We broke up a few months ago, but we’ve never stopped talking, or really acted like we were broken up. We still speak every day, more than once.
On the weekend you told me you slept with someone. I cheated on you almost a year ago. I kissed someone else. And I did everything to make it better, but almost a year later it’s still not enough. I can live with that because we’re okay, and we tried. But you made me feel SO guilty- not for cheating, that was understandable- but for being someone who might be able to sleep with others outside a relationship. Or hook up. You guilt tripped me and you made me hate and doubt myself and feel so terrible and dirty.
I’m so glad you helped me realise how important my body is, and how sharing yourself with people should never mean nothing, how you can’t let people use you or just have your body. And now I can’t even look at someone, and you’re out fucking other girls. I was so proud of you for standing up for what you believed in, for being yourself, and I agree with you. I changed for you, with you, and now you’re doing the very thing YOU made me despise.

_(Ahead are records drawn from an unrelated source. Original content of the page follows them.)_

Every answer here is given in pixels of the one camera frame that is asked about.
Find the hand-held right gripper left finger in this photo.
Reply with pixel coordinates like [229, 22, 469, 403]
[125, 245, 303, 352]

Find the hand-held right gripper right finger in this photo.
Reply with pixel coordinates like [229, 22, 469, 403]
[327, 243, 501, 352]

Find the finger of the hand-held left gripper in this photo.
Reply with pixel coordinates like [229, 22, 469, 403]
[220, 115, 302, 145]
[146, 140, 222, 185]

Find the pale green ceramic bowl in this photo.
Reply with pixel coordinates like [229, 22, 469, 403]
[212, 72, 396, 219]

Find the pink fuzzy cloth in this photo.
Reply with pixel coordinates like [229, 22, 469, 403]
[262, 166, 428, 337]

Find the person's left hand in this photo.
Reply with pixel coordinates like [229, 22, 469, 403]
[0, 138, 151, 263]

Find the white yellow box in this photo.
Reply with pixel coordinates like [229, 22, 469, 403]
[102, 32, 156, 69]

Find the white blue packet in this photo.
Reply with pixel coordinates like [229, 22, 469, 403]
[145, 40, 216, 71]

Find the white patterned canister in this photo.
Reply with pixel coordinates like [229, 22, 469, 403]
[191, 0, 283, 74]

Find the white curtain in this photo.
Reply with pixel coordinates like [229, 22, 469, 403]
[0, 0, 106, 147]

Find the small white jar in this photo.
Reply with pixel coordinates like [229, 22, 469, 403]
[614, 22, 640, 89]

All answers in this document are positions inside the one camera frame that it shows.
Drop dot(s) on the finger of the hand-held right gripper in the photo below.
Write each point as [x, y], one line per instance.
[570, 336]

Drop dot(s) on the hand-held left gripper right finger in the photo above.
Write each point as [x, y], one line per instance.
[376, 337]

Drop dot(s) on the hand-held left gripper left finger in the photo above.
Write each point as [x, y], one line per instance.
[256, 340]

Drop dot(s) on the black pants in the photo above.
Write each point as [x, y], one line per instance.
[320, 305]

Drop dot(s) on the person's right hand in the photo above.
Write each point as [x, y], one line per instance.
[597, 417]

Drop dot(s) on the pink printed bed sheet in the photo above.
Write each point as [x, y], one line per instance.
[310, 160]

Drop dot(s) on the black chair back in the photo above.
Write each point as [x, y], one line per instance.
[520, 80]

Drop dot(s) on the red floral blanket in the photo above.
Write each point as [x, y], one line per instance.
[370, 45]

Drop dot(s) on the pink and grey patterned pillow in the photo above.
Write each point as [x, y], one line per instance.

So now I’m sitting here feeling so hurt for what you’re doing, and I can’t do it. I can’t even feel better, or not feel at all and just be with someone. I can’t be myself. You did that, and now you’re a fucking hypocrite. You’re a hypocrite, and you’re doing what YOU hated.
Or did you? Do I even know you at all anymore?
This was your number one thing, and suddenly it’s not important. Or does it just work so it’s always your way? When you’re in a relationship it’s all about respect and love and treating your body right, and when you’re single sex is nothing? Love is nothing? I hate this all the more because I don’t know which is worse, and I don’t know what to believe of you anymore.
You’re fucking with me and I need you out of my life.